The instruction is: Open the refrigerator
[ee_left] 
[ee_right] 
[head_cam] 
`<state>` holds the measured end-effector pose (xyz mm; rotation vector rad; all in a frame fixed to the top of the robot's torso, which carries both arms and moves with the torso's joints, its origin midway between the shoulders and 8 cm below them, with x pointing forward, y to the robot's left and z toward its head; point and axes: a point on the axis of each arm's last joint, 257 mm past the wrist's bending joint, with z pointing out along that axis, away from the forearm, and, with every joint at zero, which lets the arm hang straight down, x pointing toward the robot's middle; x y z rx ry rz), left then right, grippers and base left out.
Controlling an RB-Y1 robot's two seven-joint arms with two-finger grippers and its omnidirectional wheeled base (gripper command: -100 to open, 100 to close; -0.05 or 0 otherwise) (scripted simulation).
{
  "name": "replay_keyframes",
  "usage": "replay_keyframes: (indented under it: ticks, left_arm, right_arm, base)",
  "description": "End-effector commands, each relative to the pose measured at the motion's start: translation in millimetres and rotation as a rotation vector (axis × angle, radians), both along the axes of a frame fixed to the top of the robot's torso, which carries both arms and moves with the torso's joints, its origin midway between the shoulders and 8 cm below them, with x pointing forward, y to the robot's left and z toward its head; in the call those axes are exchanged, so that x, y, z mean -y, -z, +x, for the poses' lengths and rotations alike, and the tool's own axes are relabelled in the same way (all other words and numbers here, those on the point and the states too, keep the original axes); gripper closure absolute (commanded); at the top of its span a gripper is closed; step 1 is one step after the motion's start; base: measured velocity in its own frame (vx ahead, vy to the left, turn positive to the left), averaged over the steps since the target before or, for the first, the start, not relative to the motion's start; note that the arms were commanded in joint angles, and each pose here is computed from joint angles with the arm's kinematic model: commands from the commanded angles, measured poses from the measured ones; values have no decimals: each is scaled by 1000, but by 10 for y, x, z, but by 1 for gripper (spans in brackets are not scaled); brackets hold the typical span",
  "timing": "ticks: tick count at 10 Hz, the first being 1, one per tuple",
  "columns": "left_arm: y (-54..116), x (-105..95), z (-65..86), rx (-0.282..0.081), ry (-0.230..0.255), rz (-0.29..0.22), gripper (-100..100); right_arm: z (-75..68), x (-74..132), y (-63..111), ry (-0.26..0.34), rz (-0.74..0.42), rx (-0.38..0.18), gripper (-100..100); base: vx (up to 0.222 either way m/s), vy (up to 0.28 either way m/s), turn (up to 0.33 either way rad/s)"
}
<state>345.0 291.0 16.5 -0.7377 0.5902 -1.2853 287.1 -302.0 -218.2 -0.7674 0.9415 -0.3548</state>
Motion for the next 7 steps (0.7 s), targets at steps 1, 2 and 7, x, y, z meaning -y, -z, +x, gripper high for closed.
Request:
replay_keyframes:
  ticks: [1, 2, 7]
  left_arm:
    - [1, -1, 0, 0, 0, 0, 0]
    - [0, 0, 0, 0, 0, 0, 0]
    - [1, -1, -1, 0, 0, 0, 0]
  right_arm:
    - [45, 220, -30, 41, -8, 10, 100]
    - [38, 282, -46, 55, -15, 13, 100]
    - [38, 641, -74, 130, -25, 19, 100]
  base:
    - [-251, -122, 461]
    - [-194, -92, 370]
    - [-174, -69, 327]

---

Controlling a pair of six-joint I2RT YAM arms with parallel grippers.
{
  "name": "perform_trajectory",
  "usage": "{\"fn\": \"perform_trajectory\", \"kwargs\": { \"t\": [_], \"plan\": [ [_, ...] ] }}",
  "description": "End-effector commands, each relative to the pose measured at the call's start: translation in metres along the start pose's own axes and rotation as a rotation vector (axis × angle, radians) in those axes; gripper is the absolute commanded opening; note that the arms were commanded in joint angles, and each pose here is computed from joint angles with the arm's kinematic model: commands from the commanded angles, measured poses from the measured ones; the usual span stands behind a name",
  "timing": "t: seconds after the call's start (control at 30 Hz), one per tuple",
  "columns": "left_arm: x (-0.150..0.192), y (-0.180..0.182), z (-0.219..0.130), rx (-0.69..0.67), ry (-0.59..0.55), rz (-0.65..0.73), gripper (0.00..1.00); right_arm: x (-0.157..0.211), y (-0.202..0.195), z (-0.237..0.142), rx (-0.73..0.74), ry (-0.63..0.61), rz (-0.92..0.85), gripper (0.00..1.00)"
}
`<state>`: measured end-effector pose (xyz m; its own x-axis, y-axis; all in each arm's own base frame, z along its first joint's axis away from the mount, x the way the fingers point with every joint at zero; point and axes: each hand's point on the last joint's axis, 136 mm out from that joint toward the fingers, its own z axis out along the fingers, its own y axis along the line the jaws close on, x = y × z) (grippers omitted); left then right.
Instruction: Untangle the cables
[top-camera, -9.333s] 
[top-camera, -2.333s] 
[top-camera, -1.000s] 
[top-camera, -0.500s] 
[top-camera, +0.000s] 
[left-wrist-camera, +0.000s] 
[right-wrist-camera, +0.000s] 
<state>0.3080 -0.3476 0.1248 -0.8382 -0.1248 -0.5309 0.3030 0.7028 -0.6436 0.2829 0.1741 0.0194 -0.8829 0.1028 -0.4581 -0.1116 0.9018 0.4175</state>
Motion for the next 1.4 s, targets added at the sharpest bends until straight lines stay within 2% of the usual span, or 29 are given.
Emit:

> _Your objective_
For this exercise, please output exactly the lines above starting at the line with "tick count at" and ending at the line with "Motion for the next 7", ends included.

> _Result of the exercise_
  "timing": "ticks: tick count at 10 Hz, the first being 1, one per tuple",
  "columns": "left_arm: y (-54..116), x (-105..95), z (-65..86), rx (-0.282..0.081), ry (-0.230..0.255), rz (-0.29..0.22), gripper (-100..100); right_arm: z (-75..68), x (-74..132), y (-63..111), ry (-0.26..0.34), rz (-0.74..0.42), rx (-0.38..0.18), gripper (-100..100); base: vx (up to 0.222 either way m/s), vy (up to 0.28 either way m/s), turn (up to 0.33 either way rad/s)"
}
<state>345.0 291.0 16.5 -0.7377 0.5902 -1.2853 287.1 -302.0 -218.2 -0.7674 0.9415 -0.3548</state>
Motion for the next 7 steps (0.7 s), targets at steps 1, 2 and 7, x, y, z meaning -y, -z, +x, gripper high for closed.

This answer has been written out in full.